(Stored records)
=== Section Start ===

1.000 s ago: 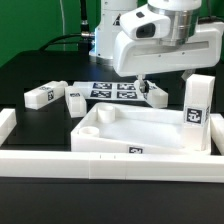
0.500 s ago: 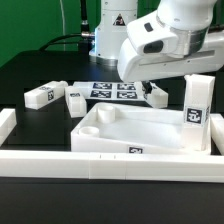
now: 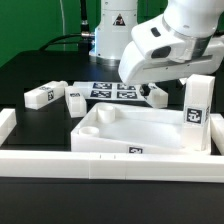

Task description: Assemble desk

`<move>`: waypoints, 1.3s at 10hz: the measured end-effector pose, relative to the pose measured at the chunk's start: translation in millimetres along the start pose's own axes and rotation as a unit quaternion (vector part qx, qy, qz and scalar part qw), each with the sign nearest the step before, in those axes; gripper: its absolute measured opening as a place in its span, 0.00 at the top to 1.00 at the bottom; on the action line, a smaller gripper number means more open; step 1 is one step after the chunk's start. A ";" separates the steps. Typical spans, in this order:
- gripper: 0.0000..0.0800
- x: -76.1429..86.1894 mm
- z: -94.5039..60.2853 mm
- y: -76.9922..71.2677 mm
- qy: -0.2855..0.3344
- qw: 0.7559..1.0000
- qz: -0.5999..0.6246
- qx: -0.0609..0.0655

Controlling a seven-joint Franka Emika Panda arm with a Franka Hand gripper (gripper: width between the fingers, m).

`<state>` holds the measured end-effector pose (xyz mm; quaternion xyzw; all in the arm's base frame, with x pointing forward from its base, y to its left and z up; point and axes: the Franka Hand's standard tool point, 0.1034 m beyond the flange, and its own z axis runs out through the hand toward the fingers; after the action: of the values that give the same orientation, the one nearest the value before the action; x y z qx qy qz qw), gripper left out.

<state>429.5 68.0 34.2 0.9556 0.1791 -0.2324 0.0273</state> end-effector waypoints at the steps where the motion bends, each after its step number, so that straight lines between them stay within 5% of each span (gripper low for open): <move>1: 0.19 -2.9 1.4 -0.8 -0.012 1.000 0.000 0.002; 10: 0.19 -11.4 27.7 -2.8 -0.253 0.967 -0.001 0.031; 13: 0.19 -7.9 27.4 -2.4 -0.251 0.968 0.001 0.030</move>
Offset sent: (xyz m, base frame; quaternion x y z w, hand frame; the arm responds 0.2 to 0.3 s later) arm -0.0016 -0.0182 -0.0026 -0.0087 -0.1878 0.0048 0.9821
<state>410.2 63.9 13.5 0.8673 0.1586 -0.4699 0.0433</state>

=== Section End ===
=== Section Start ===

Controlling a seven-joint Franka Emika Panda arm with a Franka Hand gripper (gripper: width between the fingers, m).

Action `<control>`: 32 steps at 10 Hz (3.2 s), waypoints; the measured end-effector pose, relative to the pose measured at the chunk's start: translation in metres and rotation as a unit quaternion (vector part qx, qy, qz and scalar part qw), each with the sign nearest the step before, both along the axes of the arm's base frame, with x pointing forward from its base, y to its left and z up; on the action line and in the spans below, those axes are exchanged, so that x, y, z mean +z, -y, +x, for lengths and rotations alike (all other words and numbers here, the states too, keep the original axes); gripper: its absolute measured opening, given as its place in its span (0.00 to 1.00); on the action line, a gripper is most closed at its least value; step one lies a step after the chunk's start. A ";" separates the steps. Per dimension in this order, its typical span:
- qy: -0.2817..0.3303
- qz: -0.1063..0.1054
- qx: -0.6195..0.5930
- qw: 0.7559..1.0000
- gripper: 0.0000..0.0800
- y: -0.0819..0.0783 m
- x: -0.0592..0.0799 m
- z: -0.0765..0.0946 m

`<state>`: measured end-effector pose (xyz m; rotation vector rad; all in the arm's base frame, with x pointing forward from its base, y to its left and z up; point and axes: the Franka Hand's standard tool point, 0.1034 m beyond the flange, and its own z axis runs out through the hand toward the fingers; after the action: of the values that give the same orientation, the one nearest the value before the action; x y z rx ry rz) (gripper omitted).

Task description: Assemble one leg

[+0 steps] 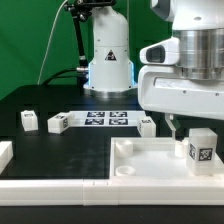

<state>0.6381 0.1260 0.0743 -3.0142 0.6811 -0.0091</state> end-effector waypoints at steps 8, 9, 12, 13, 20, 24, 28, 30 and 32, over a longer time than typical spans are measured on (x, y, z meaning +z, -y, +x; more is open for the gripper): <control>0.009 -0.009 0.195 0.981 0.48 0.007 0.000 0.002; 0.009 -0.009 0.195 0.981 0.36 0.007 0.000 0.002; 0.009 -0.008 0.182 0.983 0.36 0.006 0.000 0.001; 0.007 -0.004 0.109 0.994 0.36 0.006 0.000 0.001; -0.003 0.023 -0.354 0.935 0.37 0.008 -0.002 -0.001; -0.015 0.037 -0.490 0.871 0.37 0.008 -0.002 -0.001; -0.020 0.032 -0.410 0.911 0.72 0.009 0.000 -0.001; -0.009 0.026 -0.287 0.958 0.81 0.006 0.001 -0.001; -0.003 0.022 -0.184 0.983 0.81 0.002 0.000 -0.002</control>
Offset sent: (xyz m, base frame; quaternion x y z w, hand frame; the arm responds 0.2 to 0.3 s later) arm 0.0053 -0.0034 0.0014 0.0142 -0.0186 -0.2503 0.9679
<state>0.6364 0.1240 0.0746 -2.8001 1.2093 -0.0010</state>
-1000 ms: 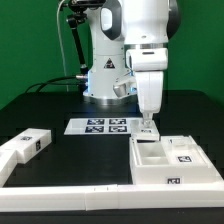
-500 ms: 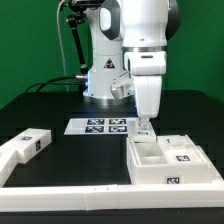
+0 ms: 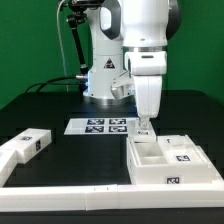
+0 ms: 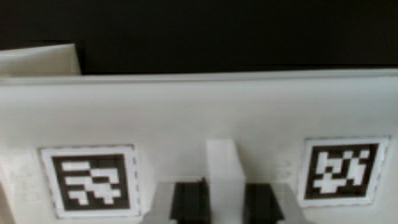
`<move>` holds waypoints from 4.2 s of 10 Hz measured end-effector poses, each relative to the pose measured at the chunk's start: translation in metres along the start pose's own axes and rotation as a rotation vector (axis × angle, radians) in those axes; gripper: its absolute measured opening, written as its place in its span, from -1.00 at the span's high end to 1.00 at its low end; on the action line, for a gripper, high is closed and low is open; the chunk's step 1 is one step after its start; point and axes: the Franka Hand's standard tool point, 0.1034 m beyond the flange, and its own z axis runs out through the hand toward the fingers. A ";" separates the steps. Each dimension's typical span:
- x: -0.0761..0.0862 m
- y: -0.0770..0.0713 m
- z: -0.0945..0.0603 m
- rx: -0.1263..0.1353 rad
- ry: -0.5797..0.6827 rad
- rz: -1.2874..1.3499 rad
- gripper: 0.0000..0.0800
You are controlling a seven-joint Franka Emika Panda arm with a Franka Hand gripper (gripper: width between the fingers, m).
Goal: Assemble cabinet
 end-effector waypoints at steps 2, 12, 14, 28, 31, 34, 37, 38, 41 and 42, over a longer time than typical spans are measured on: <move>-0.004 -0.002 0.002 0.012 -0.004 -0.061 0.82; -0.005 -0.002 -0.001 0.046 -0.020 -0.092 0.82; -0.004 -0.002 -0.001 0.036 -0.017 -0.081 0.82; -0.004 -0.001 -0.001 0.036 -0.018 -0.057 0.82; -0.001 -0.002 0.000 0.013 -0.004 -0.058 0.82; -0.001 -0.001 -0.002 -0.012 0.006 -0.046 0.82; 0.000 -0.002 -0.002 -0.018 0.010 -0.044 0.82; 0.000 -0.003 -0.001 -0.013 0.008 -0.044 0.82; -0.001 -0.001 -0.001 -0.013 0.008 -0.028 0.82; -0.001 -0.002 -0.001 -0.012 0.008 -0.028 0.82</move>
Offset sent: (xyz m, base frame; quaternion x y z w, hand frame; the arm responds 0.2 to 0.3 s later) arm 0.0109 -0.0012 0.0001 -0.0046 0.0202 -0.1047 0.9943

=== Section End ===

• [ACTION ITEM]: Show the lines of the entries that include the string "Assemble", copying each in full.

• [OUTPUT BELOW]:
Task description: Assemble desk
Task description: Assemble one leg
Goal: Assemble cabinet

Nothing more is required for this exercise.